What lines in this listing contain the string "marker"? Report each one by copying it.
(Beginning of DATA TO USE)
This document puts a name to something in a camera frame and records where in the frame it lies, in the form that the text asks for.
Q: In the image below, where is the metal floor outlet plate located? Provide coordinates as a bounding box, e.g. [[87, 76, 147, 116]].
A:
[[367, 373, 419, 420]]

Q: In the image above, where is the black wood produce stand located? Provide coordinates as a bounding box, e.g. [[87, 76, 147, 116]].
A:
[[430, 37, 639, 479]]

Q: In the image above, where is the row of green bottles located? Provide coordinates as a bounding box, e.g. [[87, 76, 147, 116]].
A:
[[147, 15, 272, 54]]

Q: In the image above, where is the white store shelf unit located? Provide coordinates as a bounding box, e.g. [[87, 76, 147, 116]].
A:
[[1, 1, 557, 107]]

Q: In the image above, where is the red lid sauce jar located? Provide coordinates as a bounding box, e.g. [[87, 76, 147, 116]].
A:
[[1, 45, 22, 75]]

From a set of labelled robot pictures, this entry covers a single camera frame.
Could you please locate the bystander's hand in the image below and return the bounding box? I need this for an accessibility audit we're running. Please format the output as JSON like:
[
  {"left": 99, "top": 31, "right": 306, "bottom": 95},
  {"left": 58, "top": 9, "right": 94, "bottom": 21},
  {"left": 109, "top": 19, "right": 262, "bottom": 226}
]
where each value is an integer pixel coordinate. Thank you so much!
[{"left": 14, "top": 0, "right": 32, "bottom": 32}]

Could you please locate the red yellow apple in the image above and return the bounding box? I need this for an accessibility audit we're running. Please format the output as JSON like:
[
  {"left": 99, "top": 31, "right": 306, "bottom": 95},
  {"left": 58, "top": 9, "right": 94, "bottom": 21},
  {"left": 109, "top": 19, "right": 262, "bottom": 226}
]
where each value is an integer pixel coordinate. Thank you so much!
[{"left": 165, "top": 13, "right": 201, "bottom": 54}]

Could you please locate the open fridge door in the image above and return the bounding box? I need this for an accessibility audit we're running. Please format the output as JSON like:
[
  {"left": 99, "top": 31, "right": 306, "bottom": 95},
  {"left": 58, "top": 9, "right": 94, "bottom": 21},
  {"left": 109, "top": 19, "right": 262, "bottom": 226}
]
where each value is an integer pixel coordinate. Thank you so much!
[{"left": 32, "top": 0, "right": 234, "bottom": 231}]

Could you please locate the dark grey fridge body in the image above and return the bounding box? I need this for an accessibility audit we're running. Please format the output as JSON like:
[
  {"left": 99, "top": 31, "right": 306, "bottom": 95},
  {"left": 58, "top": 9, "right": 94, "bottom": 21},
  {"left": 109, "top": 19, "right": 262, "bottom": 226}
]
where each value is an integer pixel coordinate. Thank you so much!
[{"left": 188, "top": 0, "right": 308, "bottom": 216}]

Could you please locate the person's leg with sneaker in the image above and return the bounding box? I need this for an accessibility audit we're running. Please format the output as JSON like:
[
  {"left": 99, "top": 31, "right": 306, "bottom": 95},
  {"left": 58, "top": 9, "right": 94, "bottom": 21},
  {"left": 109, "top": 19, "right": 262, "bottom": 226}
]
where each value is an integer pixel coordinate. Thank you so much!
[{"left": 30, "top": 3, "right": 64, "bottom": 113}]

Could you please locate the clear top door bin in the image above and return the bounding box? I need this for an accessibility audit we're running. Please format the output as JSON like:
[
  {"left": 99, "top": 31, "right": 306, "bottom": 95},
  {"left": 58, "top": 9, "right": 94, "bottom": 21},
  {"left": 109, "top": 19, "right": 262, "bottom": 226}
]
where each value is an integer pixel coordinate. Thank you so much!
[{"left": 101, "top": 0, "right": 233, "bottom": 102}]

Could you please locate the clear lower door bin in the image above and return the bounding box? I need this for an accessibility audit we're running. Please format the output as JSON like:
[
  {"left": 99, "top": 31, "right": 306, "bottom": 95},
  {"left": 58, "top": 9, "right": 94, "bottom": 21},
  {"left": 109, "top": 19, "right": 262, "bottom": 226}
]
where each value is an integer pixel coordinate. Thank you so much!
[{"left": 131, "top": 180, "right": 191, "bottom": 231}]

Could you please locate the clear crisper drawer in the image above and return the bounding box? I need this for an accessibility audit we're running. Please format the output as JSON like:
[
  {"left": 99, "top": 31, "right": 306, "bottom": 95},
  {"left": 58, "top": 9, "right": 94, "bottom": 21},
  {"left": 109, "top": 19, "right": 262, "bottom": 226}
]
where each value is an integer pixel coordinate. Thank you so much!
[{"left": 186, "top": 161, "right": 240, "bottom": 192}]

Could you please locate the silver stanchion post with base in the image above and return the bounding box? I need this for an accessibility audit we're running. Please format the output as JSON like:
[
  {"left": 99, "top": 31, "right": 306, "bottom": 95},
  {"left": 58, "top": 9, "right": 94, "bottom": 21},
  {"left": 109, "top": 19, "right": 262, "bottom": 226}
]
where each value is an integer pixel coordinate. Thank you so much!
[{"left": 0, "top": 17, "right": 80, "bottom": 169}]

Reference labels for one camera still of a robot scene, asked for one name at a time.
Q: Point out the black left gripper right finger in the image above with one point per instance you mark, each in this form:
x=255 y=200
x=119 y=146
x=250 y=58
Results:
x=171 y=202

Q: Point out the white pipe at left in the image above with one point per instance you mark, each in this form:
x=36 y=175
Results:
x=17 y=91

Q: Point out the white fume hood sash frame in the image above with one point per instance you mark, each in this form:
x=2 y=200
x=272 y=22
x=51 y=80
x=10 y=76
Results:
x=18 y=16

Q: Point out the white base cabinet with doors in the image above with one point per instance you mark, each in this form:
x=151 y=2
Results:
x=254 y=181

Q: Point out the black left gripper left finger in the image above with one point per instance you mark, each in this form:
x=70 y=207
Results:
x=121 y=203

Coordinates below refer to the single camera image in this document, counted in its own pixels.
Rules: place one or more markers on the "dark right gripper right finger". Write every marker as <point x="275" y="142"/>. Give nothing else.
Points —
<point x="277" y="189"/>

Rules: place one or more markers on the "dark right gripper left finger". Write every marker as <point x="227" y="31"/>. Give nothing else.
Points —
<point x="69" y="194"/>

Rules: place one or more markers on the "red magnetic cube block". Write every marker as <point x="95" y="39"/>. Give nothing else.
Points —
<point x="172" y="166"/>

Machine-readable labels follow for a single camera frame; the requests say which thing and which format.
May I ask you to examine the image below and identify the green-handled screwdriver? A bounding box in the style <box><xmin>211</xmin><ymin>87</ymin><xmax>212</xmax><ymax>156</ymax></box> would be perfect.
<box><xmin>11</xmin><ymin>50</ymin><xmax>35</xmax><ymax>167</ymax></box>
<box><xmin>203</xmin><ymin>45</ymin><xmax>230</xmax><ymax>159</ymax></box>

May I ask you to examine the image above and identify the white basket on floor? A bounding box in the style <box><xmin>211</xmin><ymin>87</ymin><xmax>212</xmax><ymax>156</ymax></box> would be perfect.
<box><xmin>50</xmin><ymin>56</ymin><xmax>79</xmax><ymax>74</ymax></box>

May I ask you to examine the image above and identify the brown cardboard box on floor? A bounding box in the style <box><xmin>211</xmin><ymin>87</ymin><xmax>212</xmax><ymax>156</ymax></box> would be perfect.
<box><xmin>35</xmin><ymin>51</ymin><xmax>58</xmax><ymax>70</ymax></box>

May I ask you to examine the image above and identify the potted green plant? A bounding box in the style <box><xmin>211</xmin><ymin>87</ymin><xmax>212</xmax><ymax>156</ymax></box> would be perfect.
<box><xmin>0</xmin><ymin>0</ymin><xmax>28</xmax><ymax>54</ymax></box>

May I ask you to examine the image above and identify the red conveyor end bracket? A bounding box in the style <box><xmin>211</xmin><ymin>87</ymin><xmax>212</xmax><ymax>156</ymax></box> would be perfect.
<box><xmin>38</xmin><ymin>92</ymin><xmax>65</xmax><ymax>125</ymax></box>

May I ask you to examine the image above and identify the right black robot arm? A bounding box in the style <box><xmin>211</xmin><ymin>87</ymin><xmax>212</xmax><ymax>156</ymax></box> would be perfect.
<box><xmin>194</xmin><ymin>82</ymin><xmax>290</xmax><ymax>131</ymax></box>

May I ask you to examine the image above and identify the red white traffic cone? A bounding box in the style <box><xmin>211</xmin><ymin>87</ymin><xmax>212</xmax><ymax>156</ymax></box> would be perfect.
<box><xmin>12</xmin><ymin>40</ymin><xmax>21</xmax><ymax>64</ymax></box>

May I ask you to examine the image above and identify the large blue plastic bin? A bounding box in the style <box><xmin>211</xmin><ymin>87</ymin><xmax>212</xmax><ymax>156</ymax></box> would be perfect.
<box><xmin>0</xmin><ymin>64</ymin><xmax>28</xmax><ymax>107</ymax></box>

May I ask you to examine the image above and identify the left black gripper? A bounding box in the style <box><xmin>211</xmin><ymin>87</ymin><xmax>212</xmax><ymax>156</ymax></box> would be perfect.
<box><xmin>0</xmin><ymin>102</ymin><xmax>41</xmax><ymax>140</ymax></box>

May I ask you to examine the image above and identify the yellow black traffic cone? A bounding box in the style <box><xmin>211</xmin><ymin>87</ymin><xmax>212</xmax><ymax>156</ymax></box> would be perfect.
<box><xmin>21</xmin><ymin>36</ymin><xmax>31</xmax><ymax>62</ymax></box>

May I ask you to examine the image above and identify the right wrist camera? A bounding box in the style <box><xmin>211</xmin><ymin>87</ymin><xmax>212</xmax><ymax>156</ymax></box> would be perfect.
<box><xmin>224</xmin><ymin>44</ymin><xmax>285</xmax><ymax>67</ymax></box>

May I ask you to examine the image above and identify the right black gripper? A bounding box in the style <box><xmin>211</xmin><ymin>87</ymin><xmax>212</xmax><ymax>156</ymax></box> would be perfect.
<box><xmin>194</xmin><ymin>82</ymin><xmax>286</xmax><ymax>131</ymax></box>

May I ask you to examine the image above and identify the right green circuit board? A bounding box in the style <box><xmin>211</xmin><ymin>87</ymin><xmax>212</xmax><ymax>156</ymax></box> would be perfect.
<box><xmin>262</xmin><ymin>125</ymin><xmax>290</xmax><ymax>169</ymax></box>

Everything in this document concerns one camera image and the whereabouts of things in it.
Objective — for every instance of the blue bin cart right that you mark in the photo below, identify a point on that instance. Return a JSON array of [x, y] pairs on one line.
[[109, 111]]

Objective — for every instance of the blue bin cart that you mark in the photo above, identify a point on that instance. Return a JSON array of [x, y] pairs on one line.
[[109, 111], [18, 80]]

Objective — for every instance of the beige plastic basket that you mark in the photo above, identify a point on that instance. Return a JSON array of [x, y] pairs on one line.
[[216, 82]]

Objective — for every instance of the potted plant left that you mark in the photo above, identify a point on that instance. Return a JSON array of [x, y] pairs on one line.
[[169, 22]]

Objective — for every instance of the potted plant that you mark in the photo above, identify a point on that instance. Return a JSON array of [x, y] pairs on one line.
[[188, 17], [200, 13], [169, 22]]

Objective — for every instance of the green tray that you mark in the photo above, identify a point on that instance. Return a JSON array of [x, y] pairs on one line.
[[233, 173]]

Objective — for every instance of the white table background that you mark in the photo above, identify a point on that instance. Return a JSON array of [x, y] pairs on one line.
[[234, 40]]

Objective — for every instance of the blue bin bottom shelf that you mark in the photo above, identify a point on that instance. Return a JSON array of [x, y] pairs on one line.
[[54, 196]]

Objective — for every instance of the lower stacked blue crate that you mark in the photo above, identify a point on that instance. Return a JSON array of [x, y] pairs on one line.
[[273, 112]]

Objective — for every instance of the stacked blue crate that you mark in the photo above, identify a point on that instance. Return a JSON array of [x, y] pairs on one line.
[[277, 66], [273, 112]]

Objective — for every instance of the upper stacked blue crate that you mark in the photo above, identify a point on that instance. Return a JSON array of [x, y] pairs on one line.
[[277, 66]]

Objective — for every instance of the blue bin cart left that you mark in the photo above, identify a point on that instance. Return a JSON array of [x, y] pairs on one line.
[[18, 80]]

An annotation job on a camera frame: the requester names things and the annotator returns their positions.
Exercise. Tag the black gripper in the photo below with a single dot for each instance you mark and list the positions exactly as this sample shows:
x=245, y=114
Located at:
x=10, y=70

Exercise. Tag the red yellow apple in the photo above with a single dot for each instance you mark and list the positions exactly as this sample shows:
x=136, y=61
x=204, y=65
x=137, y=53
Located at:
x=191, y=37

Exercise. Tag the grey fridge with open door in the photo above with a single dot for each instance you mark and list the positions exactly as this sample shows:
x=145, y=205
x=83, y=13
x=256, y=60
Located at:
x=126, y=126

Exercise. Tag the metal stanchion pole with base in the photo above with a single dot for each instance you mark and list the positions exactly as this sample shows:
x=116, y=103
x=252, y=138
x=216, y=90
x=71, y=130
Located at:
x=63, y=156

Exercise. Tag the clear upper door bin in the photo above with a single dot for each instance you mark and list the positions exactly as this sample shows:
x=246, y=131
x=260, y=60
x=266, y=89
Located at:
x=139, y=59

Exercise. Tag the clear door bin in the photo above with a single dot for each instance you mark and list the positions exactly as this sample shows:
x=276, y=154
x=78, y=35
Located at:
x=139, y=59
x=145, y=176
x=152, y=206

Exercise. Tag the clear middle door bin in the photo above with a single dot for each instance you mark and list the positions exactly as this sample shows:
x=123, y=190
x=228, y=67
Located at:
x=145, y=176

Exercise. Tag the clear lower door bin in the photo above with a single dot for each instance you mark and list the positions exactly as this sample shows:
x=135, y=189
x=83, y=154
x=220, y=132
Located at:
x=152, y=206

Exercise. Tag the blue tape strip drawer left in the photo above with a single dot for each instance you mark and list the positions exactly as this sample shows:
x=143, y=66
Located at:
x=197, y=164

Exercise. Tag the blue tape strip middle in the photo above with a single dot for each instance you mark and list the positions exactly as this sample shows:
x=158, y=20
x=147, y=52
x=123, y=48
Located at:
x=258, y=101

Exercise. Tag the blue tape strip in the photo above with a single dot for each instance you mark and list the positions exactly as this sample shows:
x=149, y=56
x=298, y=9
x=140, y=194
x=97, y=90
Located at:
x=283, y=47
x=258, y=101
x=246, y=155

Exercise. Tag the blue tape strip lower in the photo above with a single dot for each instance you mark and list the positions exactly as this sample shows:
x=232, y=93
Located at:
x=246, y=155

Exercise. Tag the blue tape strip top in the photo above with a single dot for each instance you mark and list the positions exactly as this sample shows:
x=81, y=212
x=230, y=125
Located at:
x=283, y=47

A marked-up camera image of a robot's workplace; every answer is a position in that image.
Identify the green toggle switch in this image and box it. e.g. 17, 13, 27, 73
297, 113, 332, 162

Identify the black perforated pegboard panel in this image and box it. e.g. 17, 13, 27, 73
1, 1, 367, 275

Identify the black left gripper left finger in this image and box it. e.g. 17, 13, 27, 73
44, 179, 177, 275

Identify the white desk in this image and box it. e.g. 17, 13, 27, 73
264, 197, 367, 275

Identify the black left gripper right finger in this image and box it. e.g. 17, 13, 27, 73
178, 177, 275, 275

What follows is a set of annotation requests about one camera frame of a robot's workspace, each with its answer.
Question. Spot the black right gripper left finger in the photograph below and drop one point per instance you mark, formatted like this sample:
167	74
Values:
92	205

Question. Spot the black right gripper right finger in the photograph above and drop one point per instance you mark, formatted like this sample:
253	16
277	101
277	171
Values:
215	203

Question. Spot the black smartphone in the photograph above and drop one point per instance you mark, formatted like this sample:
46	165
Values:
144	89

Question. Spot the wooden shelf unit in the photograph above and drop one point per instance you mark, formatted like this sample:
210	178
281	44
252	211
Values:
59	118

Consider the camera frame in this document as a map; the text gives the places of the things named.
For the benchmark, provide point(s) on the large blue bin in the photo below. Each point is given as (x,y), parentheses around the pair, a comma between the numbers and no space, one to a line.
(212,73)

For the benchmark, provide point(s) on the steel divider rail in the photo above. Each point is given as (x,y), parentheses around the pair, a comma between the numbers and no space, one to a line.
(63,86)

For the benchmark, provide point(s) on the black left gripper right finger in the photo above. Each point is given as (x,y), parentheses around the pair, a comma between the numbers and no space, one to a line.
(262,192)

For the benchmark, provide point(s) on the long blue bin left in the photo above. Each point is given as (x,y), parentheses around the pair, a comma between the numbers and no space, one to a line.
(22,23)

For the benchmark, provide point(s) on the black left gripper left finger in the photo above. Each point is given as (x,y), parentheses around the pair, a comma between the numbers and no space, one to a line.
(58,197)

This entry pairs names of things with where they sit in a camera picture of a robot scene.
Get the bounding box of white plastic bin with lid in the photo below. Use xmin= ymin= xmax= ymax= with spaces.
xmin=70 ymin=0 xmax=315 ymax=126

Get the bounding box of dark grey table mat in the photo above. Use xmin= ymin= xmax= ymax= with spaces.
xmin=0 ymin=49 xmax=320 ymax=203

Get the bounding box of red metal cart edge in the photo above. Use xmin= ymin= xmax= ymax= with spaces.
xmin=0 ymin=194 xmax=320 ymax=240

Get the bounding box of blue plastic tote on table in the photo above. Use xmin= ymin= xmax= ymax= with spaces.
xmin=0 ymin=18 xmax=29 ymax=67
(End of DATA TO USE)
RESULT OF THE EXERCISE:
Rules: place one or more markers on the "dark right gripper right finger". Write every marker as <point x="275" y="142"/>. Give nothing else.
Rules: place one or more markers on the "dark right gripper left finger". Write every marker as <point x="227" y="31"/>. Give nothing else.
Rules: place one or more markers on the "red magnetic cube block". Write every marker as <point x="95" y="39"/>. Give nothing else.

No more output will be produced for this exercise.